You have just ended a relationship or a marriage, or maybe you were on the receiving end of the decision to split. Either way, a life-changing decision was made. It felt like someone had just pulled the rug out from under you. You feel a great sense of loss. You are overwhelmed by the magnitude of the emotions. Read on to learn how to care for your overwhelming emotions.
Breakups and divorces are hard for everyone, and everyone responds to the pain differently. Maybe you feel overwhelmed and have suddenly lost all direction in life. Maybe you’ve been in a daze for some time. Maybe your mind is filled with questions and scenarios on how to get back together. Maybe you are in such inconsolable pain that you can’t function. Your brain sees this as a threat to you.
Here are a few things you can do to slowly take control of your life again:
If there is a breathing exercise that you are familiar with, do it. Otherwise, you can give the 4-7-8 breathing exercise a try (1). Put the tip of your tongue at the back of your teeth, empty your lungs, inhale for 4 counts while keeping your teeth at the same place, hold the breath for 7 counts and exhale with a “whoosh” sound for 8 counts. Dr. Weil—the developer of the 4-7-8 breathing technique—recommends repeating this cycle 4 times, twice daily.
Name your feeling
Name the emotion you are experiencing. For example ‘I’m so sad’, ‘it hurts so much’. Research shows (3), labeling the feelings decreases its intensity response in the brain.
Grounding exercises (2) are activities that help you to detach from your emotional pain for a moment. When we are going through a breakup or divorce, we tend to ruminate. In order to stop ourselves from ruminating, we can distract our mind with grounding exercises, which help us focus on the present. There are many different kinds of grounding exercises available on the internet. Here’s one that my clients find easy and effective.
- Name 5 things you can see around you. A green wall, a leafy plant…
- Name 4 things that you sense – the room is cooling, smooth but hard wooden table…
- Name 3 things you can hear. The car honking outside, TV going on outside…
- Name 2 things you can smell or you like the smell of… peppermint, oranges.
- Finally, give yourself a loving hug.
Talk to someone
Talk to a supportive friend. Ask for a hug when you are crying, as many of us don’t know what to do to console a friend. Sometimes you need to tell your friend or family member what you need from them to feel better at that moment. If they aren’t sure what to say to console you, tell them that they don’t need to say anything. Them being there for you is the best thing they can offer. Talk to a counsellor to process the complicated and overwhelming emotions that you are experiencing and assuage your pain.

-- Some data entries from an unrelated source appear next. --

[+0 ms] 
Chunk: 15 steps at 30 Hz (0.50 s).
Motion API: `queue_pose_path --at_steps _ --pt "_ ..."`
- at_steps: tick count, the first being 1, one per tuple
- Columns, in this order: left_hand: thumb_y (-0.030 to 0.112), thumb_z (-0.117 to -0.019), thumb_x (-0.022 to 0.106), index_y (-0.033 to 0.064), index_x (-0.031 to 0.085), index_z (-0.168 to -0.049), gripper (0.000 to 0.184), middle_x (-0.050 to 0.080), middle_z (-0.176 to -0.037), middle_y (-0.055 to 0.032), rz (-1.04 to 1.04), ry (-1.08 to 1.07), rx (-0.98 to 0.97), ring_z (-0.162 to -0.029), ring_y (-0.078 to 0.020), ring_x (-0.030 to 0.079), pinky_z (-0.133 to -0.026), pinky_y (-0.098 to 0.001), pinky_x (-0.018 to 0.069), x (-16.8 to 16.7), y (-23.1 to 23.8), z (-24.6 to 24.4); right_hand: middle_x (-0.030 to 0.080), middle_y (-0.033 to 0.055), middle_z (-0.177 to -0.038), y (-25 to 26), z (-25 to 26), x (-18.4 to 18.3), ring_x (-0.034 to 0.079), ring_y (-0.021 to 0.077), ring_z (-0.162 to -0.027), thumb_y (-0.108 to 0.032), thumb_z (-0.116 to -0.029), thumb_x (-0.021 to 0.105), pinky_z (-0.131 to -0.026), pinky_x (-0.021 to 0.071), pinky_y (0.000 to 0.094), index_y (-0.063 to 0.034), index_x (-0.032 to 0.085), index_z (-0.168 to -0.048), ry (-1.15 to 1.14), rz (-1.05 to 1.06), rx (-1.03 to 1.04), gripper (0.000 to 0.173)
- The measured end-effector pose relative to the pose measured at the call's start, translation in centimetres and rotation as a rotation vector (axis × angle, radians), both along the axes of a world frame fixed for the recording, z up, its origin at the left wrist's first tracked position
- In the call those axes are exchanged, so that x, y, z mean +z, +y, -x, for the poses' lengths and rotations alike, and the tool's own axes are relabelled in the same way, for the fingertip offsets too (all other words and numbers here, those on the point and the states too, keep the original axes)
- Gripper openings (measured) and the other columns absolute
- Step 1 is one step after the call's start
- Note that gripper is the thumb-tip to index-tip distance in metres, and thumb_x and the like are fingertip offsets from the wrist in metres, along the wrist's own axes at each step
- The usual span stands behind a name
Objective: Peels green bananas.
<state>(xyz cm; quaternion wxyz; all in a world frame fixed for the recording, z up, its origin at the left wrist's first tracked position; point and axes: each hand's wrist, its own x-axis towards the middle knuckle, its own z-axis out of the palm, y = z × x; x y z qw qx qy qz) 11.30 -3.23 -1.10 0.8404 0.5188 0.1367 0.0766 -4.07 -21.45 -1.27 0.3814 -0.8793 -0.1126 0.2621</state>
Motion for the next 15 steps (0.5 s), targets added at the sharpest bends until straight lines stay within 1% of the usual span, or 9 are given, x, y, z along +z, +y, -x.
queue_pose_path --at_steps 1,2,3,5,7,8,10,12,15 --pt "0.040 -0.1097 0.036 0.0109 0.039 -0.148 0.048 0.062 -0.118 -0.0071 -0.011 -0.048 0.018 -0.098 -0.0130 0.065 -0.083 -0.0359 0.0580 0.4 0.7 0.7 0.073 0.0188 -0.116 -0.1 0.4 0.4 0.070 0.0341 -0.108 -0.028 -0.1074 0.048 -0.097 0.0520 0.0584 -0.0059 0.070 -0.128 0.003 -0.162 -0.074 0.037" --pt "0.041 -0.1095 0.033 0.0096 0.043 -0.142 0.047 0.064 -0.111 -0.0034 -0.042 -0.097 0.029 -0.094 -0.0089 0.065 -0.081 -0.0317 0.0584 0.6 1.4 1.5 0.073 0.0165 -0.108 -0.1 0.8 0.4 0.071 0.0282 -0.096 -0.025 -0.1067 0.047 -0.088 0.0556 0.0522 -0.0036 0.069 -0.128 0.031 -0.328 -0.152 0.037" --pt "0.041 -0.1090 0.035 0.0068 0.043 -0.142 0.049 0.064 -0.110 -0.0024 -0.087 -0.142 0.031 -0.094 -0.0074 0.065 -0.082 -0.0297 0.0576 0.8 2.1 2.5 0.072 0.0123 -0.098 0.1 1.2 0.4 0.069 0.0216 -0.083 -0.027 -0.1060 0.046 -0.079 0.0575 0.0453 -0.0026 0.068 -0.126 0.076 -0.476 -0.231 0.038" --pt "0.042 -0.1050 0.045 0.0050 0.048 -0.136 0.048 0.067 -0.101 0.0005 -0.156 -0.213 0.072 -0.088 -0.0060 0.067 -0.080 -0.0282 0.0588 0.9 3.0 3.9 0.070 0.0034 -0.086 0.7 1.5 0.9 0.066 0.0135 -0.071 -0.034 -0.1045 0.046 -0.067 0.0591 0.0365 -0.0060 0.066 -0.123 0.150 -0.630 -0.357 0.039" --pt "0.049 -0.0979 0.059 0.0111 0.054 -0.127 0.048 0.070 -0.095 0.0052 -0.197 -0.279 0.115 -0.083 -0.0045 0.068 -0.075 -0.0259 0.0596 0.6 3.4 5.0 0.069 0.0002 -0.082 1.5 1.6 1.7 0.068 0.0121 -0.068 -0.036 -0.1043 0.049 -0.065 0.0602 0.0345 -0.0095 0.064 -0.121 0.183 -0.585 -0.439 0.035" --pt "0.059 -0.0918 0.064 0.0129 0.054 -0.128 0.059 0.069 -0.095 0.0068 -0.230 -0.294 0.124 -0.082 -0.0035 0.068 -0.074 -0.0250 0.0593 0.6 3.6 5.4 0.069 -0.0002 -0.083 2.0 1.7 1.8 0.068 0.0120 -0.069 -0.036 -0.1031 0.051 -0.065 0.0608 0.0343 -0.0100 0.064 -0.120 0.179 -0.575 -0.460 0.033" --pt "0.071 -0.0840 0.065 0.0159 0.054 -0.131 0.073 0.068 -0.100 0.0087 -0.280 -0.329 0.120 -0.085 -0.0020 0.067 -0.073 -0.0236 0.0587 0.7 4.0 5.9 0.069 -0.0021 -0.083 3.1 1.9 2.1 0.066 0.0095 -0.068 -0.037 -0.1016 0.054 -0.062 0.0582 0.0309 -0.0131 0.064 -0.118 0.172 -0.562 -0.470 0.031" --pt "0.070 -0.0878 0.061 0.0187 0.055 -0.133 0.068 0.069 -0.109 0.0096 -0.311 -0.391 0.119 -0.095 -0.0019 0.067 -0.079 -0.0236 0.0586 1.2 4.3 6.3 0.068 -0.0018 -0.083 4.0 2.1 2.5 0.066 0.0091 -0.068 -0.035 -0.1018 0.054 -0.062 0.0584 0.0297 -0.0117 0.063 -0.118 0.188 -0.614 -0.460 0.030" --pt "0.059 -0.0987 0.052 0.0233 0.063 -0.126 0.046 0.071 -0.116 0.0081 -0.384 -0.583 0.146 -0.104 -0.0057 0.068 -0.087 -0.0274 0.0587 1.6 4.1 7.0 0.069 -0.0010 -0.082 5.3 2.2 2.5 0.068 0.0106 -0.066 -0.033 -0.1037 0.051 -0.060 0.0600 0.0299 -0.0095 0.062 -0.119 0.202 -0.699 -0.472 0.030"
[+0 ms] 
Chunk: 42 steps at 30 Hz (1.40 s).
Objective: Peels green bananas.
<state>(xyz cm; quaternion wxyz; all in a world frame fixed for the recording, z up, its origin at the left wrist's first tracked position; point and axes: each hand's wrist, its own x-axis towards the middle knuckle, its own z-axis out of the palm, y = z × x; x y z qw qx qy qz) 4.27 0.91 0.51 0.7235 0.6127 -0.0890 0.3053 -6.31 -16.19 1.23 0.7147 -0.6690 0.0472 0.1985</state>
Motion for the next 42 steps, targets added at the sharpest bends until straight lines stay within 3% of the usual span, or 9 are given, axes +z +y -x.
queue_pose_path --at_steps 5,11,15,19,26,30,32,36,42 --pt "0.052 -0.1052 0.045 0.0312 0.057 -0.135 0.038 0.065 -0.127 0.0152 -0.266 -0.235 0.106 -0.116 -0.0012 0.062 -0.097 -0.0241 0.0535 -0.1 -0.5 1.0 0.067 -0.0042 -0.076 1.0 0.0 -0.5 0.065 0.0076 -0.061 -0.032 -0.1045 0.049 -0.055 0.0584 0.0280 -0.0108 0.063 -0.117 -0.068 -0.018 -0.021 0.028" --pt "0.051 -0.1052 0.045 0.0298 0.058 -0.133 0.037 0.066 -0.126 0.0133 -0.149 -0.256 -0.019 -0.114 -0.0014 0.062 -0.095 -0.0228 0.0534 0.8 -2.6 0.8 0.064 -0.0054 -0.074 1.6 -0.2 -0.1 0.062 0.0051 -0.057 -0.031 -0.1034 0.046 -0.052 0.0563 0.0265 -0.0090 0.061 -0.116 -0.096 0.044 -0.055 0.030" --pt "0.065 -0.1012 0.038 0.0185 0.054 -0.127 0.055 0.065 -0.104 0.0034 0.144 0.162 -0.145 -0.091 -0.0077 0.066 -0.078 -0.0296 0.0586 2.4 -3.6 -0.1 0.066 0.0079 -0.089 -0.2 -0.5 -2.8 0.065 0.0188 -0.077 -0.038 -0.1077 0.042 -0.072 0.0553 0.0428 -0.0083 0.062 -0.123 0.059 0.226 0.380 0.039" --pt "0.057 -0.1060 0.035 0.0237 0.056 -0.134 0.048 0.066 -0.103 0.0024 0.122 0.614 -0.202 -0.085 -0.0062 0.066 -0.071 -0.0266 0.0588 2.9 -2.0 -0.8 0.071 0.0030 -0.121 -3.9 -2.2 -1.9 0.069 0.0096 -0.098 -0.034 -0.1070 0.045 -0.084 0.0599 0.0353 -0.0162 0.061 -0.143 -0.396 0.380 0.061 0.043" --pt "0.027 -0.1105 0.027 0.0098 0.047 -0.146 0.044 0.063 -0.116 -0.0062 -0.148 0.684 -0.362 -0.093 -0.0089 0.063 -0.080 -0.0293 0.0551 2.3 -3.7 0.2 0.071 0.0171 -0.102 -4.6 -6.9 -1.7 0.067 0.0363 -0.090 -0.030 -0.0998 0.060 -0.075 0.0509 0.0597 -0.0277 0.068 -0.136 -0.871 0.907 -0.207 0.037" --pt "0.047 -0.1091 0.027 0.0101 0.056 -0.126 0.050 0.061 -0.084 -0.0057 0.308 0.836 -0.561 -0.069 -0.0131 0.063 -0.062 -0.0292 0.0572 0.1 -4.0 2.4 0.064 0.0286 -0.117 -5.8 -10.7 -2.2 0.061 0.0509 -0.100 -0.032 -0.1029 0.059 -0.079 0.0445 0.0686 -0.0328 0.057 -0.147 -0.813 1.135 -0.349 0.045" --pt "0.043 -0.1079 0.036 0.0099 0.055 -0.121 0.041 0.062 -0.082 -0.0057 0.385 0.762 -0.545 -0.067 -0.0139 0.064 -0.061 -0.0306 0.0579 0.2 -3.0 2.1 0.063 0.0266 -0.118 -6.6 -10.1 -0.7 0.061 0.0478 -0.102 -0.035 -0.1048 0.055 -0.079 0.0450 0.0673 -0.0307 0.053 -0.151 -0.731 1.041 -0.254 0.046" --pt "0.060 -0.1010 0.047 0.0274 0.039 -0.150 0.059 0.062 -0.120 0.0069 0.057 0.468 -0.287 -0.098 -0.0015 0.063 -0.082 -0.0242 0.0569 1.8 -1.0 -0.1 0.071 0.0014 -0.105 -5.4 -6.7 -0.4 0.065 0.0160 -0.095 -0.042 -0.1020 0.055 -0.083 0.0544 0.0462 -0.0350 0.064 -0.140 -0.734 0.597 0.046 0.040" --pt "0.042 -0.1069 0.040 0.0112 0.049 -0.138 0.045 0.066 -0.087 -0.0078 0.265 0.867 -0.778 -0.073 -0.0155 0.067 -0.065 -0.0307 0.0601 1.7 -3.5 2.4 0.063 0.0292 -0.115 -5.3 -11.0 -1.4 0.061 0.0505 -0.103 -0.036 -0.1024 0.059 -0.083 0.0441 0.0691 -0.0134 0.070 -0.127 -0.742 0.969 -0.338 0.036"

Talk to a counsellor/ therapist
Talking to a counsellor helps to process the complicated emotions that you are experiencing. And a counsellor will be able to equip you with tools to face the future.
In summary, breathing exercises, name your feelings, grounding exercises, talk to someone – these are things you can do to refocus when you are overwhelmed by your emotions when you are going through a divorce or a breakup.
Disclaimer: You are encouraged to use the content from this site to improve your mental health. However, this is not a substitute for professional help (be it medical and/or mental health care, treatment and/or diagnosis).